Militant groups sent waves of suicide bombers to attack Israeli civilian targets such as buses and cafes.
Part of Israel's response was the controversial policy it described as "targeted" killings - Amnesty International described them as "extra-judicial".
Palestinians say dozens of militant figures, including Sheikh Yassin and another senior Hamas leader Abdel Aziz al-Rantissi, were killed, in many cases by missiles launched from helicopters.
But in 2008, allegations of Israeli action farther afield intensified with the death of Hezbollah commander Imad Mughniyeh, implicated in numerous bomb attacks and a wave of hostage-taking in Lebanon in the 1980s.
Hezbollah wasted little time in blaming Israel for his death in a car bomb in Damascus.
The group is thought to have been trying to avenge his death ever since.
Investigative journalist Mr Bergman says the past three to four years have seen the Hamas, Hezbollah, Iran and Syria alliance "far more exposed" by Israeli intelligence, and on the defensive.
Even in recent weeks, the deaths of two Hamas members in a bombing in Lebanon, an attempt to bomb an Israeli diplomatic convoy in Jordan, and the mysterious killing of an Iranian scientist - though a quantum physicist, not a nuclear specialist - offer more material for speculation.
Targeting Mr Mabhouh would fit with Israel's historical policy, Mr Bergman adds.
"In some cases Israel has decided to close the circle and take revenge on people who were behind symbolic acts of terrorism - not necessary the most violent or lethal acts," he said.
And this can happen years after the incident in question.
Hamas claims Mr Mabhouh is the mastermind of the capture and killing of two Israeli soldiers, Avi Sasportas and Ilan Saadon, in 1989.

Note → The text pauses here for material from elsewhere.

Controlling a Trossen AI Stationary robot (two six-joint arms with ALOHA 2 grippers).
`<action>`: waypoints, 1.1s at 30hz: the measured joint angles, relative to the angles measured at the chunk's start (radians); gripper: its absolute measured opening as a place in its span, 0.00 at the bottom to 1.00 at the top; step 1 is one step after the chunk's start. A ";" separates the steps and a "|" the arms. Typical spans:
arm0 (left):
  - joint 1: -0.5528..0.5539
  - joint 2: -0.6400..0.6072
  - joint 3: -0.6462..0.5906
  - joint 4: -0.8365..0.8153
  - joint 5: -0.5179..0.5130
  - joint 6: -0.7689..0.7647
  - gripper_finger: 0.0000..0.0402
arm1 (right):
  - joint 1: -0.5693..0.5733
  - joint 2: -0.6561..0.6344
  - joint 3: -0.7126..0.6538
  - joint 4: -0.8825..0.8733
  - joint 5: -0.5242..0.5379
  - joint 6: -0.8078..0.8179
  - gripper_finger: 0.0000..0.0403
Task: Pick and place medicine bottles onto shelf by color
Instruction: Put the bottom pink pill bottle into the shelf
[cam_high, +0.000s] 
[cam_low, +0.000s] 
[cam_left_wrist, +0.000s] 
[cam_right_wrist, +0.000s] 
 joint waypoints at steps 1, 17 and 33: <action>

Sgt Sasportas's body was located seven years later, from a sketched map supplied by the Palestinians, and dug up from underneath a road that had been built over it.
The incident was an emotional one for the public in a country where most people serve in the military.
Mr Mabhouh's brother said Israel had been trying to kill him for years, and had unsuccessfully attempted to poison him six months earlier in Beirut.
But the reports remain confusing, with allegations that he was electrocuted, suffocated and poisoned all circulating - as well as reports that Hamas initially announced that he had died from bone disease a week earlier.
And this incident, like many before it, may remain shrouded in mystery, even as Hamas vows to take revenge.